* **Problem statement**:
Beneath this task are records; count the lines among them that contain the word "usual" and answer with the number only.

Items from a dataset
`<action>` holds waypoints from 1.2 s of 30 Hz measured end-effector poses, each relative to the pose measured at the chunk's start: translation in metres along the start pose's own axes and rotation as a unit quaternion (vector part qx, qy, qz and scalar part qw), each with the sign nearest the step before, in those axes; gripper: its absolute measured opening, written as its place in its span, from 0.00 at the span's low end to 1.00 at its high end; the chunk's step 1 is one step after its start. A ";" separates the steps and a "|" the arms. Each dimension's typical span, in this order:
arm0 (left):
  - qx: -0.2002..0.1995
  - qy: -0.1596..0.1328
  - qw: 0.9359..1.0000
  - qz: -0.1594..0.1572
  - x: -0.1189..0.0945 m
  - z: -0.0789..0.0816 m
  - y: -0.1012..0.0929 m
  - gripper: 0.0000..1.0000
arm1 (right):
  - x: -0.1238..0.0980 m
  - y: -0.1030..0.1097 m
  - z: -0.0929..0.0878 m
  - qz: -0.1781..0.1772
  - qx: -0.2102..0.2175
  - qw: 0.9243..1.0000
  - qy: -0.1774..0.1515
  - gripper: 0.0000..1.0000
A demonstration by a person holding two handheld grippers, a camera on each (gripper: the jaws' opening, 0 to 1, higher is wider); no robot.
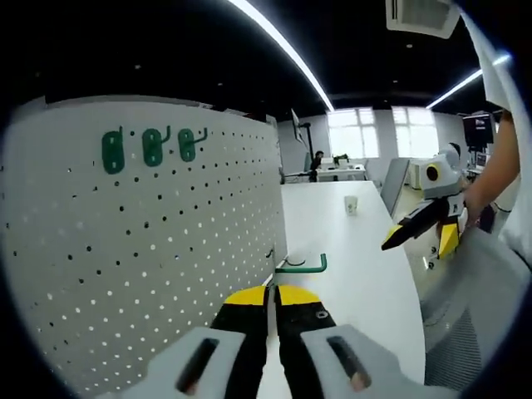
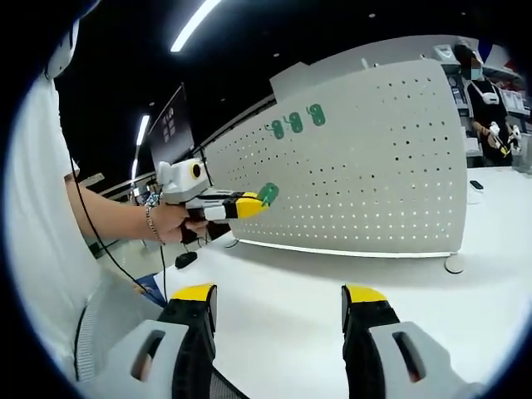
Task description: Insert the hook assembly into the mounting plate slot until the hook locks in place.
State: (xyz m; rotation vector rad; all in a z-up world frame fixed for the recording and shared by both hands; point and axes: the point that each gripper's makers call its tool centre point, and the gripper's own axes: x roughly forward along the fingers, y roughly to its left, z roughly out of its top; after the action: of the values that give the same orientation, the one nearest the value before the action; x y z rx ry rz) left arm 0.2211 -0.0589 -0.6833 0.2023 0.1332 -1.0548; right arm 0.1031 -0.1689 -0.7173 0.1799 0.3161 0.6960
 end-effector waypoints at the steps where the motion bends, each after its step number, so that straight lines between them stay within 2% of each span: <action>1: -0.001 -0.002 1.000 0.001 -0.002 0.001 0.000 0.02 | 0.000 0.000 0.000 0.001 -0.001 1.000 -0.001 0.58; 20: -0.014 -0.041 0.999 0.030 -0.040 0.018 -0.006 0.02 | 0.003 0.011 0.008 0.008 -0.009 1.000 -0.008 0.58; 32: -0.032 -0.063 0.996 0.048 -0.060 0.022 -0.018 0.02 | 0.002 0.016 0.008 0.011 -0.010 1.000 -0.007 0.58; 36: -0.030 -0.061 0.996 0.054 -0.064 0.020 -0.018 0.02 | 0.001 0.017 0.009 0.011 -0.011 1.000 -0.007 0.58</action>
State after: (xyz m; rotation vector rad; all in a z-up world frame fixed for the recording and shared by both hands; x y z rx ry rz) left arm 0.1739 -0.0176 -0.6522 0.0889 0.0433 -0.9520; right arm 0.0971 -0.1561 -0.7049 0.1671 0.2926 0.7203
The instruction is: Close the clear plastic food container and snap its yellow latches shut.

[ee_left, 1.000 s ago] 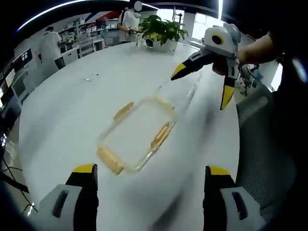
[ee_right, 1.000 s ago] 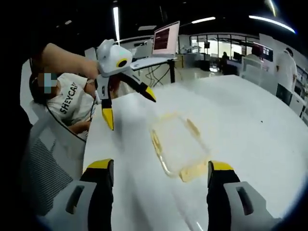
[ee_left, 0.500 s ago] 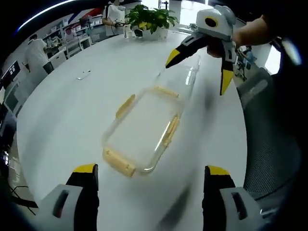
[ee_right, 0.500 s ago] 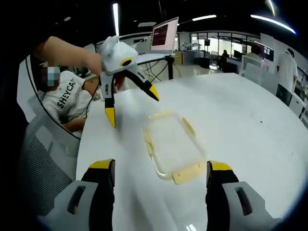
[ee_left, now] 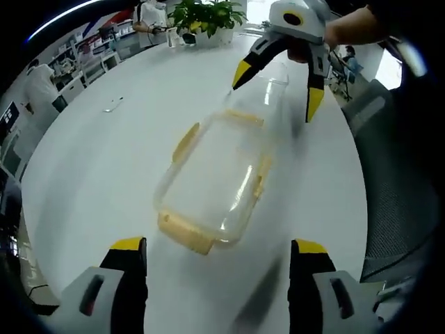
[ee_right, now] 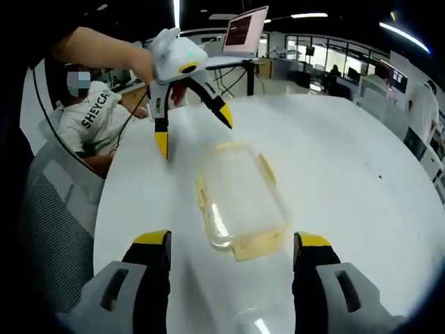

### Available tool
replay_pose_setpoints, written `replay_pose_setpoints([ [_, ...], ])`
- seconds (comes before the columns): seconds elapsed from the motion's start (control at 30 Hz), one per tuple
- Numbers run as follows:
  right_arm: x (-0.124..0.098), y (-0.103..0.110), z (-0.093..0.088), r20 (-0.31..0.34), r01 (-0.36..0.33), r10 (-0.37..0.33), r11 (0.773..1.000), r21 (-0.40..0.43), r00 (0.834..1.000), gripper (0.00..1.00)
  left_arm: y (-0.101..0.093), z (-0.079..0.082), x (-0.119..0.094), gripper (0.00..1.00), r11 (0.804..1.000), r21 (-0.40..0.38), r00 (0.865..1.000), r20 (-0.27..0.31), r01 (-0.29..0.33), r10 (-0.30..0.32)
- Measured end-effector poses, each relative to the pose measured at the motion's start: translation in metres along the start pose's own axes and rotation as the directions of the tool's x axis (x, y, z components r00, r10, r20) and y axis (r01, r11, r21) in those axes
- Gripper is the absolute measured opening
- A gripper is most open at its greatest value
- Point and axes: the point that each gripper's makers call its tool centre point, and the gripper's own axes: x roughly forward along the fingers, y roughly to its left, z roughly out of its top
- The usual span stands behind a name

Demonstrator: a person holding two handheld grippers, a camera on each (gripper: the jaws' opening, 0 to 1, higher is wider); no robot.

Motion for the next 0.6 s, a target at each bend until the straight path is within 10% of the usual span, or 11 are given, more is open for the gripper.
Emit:
replay_pose_setpoints([
  [0.6,0.017,-0.017,-0.012,-0.131,-0.053,0.042,0.995,-0.083,0.991,0.64,0.012,-0.004,0.009,0.63,0.99,0.128,0.996,-0.067,0.066,-0.058],
])
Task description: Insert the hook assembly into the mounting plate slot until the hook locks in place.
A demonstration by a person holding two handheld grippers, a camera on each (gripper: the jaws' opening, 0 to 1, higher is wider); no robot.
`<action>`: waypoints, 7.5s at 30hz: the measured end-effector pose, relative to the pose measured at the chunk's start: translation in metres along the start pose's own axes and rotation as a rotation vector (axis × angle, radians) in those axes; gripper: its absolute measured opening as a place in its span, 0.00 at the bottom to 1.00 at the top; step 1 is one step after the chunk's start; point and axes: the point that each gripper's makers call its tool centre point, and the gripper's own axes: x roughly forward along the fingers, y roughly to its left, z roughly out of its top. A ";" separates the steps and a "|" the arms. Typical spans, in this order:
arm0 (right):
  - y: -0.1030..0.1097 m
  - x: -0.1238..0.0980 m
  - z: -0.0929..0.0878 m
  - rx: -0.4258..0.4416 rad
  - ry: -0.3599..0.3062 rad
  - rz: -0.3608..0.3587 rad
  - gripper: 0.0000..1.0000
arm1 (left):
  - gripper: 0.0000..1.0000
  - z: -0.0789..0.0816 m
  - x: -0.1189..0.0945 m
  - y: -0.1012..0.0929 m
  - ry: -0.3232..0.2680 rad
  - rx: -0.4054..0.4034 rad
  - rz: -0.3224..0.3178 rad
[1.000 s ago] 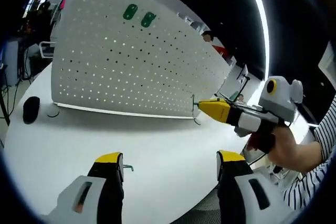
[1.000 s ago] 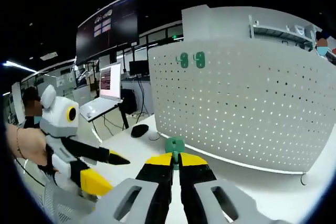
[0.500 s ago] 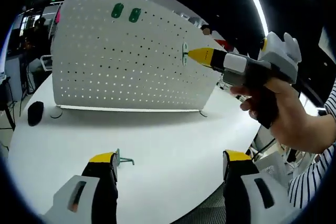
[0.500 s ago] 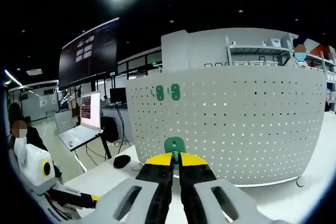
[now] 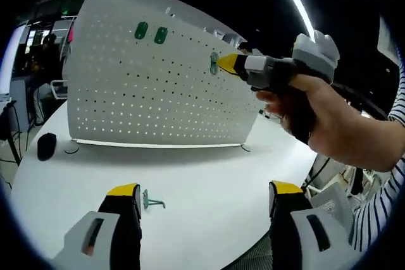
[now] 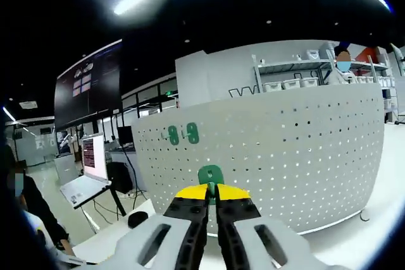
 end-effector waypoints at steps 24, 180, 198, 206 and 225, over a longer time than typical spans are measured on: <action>-0.002 0.070 0.033 0.020 -0.096 -0.117 0.01 | 0.90 -0.003 -0.003 0.008 -0.018 0.038 0.027; -0.052 -0.175 -0.154 -0.394 0.599 0.275 0.34 | 0.77 -0.038 -0.001 0.006 0.157 0.065 0.017; -0.017 -0.171 -0.212 -0.382 0.742 0.448 0.32 | 0.76 -0.041 0.000 0.015 0.174 0.045 0.049; 0.014 -0.144 -0.235 -0.394 0.774 0.573 0.25 | 0.76 -0.040 -0.003 0.022 0.166 0.021 0.076; 0.064 -0.058 -0.266 -0.493 0.793 0.740 0.15 | 0.75 -0.037 -0.004 0.026 0.149 0.013 0.094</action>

* **Result of this task**:
2